**Exercise**
Where the string "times" shows up in a line of the records, copy that line.

**The records**
::::::::

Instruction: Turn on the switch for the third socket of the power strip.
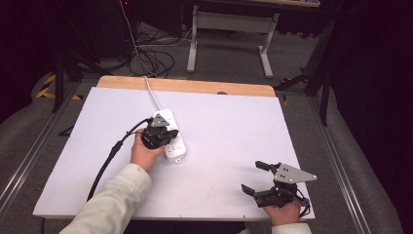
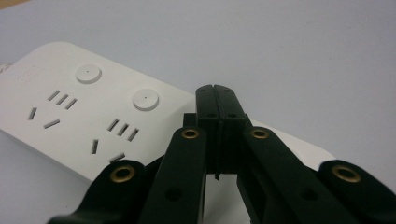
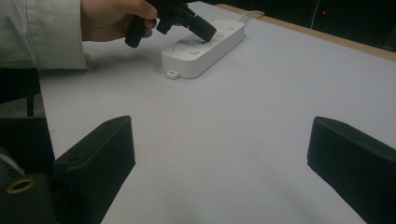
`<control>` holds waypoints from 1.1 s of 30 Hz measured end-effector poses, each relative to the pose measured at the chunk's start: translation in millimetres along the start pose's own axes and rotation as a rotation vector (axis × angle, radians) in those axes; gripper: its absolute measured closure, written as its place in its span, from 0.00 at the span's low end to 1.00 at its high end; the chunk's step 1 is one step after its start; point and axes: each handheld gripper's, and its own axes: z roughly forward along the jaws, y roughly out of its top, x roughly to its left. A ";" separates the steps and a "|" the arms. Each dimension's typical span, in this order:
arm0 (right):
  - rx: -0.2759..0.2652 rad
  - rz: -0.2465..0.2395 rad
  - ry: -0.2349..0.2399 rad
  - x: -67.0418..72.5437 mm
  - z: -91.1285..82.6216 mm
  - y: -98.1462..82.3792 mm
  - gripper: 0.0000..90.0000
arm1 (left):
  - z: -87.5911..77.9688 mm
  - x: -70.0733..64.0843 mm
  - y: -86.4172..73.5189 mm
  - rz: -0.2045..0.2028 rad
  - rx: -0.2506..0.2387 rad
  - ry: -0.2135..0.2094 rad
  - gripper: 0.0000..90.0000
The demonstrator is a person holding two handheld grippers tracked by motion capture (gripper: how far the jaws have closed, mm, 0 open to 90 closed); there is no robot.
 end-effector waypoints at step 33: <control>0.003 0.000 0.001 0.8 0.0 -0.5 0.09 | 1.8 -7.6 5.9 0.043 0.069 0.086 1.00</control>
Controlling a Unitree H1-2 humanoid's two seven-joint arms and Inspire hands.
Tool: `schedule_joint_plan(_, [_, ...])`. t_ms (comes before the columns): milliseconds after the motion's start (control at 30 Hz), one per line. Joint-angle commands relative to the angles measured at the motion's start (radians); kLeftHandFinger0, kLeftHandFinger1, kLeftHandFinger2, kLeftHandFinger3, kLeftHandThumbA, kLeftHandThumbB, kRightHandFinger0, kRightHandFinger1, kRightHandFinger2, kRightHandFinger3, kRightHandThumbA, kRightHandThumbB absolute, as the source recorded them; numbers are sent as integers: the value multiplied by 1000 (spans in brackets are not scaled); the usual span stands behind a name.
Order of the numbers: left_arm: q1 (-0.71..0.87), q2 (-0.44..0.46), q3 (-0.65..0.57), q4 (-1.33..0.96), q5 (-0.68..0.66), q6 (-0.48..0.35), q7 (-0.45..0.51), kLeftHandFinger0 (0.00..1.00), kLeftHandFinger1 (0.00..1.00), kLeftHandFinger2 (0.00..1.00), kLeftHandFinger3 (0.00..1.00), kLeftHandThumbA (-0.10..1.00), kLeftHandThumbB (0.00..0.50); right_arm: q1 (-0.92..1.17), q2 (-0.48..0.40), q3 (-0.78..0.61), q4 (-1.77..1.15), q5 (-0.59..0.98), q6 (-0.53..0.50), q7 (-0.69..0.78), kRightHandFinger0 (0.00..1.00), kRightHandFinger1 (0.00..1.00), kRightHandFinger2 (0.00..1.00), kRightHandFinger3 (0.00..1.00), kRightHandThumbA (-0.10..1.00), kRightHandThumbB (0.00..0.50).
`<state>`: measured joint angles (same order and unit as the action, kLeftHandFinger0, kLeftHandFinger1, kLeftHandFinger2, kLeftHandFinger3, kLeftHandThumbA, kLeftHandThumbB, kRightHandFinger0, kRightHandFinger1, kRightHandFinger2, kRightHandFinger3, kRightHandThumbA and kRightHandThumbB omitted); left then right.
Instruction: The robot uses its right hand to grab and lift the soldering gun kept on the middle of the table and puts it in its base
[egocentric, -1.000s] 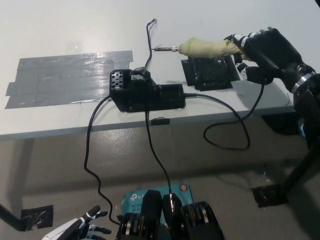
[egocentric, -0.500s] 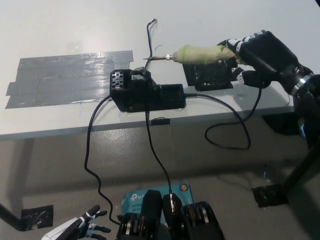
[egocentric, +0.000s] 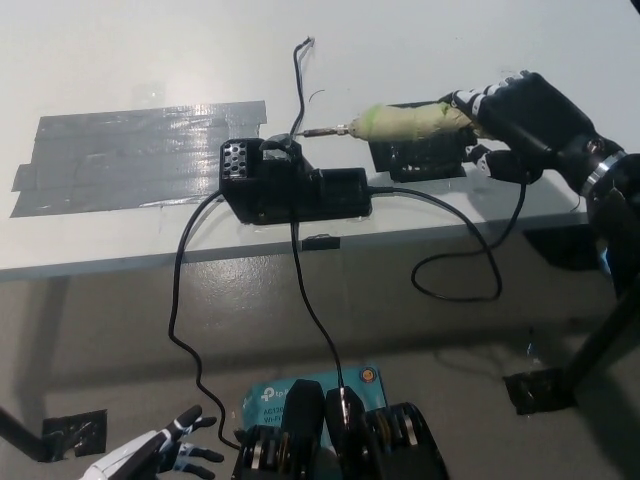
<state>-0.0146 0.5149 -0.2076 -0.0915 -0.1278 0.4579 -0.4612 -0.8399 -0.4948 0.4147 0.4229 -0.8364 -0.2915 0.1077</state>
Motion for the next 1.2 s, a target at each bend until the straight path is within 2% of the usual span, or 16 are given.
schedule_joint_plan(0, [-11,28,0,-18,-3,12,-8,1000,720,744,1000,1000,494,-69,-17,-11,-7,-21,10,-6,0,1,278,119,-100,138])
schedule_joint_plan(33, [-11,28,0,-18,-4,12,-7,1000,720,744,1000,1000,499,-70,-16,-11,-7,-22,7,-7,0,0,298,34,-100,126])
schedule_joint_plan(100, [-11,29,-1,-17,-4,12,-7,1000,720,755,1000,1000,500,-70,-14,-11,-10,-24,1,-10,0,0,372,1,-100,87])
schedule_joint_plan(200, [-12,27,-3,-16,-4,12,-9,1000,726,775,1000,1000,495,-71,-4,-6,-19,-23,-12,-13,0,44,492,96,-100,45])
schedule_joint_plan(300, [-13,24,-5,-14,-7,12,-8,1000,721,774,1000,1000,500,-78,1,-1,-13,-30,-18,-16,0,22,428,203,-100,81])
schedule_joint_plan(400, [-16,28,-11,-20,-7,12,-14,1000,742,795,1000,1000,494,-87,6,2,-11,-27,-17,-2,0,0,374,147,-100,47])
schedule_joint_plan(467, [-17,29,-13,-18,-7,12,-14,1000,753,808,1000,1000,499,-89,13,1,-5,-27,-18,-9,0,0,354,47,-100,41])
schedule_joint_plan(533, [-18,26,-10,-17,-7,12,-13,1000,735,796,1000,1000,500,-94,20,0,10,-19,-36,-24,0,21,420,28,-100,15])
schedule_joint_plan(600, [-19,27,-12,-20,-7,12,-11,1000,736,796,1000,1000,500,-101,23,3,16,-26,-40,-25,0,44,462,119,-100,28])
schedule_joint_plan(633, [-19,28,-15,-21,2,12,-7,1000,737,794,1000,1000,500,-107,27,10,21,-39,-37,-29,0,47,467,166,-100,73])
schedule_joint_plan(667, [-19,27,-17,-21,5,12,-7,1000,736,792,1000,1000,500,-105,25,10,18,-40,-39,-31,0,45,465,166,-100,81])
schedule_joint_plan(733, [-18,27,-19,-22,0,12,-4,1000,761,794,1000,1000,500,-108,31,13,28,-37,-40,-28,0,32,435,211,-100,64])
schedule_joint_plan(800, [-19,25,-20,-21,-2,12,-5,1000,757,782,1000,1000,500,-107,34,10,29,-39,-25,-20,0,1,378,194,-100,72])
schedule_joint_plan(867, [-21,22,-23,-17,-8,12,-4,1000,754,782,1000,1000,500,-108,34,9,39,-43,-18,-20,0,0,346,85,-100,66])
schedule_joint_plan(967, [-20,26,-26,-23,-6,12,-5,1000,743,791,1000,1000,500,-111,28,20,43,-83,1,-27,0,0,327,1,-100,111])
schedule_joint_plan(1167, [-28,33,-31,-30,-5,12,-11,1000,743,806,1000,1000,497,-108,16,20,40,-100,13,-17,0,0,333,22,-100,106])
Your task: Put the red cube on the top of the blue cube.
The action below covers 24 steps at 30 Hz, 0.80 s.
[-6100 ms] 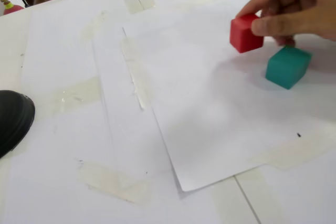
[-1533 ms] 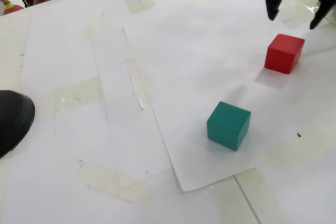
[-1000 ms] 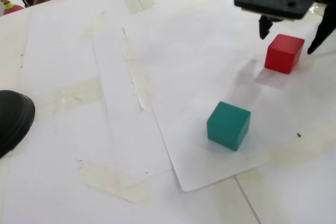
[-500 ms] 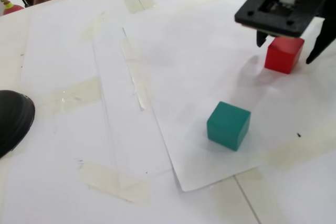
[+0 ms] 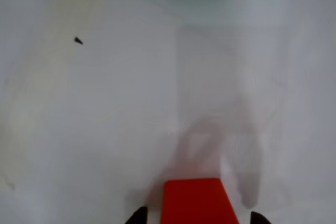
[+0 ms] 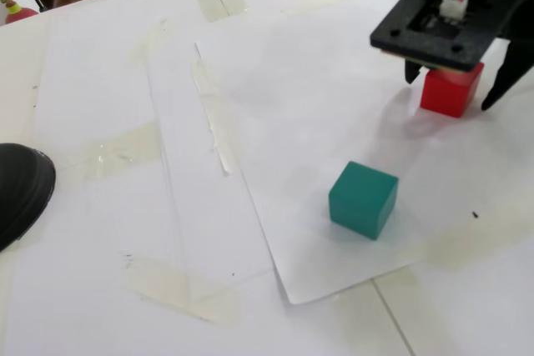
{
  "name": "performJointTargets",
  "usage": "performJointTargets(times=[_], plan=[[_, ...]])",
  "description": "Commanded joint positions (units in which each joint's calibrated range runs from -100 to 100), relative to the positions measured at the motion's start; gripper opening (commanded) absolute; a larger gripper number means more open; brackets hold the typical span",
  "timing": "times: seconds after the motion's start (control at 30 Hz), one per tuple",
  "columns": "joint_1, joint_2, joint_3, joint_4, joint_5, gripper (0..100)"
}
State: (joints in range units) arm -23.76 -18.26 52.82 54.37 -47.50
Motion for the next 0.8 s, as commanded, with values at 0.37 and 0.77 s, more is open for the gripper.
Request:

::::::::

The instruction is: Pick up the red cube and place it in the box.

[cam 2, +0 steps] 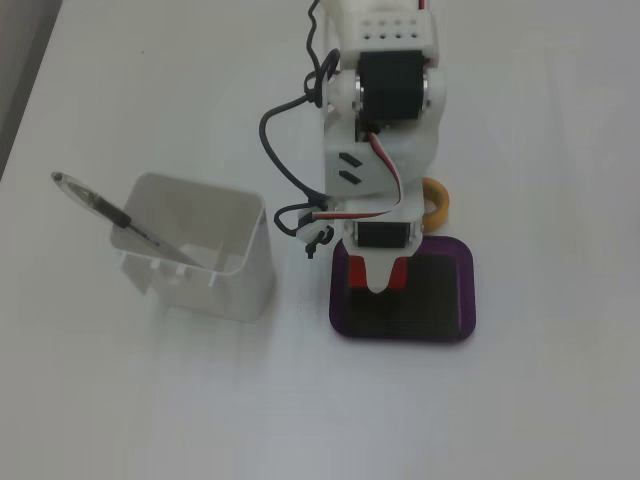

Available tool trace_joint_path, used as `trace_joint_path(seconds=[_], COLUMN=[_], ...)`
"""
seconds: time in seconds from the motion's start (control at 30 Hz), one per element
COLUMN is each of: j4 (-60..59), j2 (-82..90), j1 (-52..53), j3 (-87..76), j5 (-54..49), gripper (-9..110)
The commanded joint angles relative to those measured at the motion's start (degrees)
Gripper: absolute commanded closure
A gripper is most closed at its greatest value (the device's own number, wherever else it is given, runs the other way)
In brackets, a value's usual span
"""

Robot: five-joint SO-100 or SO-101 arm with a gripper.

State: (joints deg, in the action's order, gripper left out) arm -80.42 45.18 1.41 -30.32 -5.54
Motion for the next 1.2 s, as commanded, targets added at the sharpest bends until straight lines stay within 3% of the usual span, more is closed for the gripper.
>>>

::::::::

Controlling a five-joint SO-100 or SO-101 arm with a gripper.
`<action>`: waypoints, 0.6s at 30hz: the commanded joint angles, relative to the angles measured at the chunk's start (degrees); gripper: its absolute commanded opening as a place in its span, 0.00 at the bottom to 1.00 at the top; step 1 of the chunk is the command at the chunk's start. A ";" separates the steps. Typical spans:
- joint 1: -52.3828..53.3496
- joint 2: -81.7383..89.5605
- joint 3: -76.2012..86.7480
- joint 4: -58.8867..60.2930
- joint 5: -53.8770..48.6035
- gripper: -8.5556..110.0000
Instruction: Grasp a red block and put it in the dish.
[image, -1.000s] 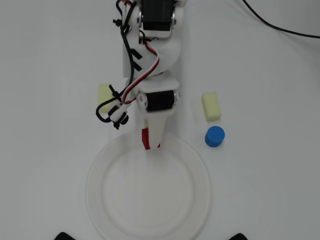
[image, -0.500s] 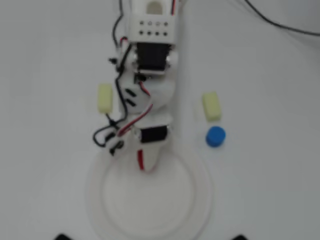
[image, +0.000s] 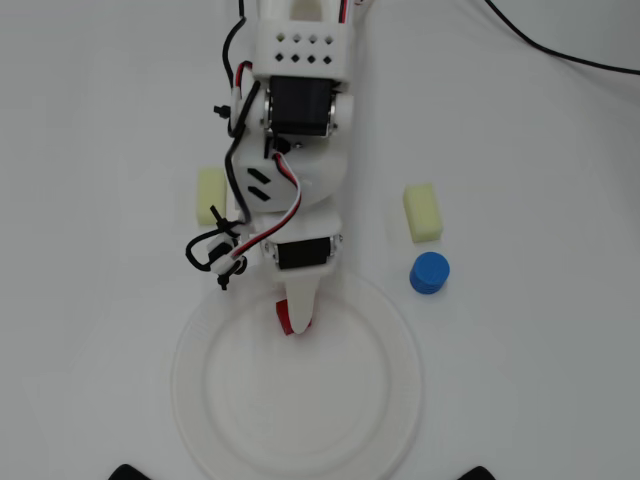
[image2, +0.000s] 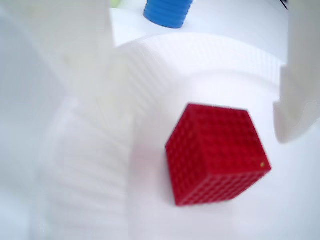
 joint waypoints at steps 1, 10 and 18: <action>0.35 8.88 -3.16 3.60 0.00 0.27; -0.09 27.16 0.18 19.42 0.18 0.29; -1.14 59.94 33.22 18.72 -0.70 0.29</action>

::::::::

**Exercise result**
  "usage": "performJointTargets(times=[_], plan=[[_, ...]])",
  "timing": "times: seconds after the motion's start (control at 30 Hz), one per tuple",

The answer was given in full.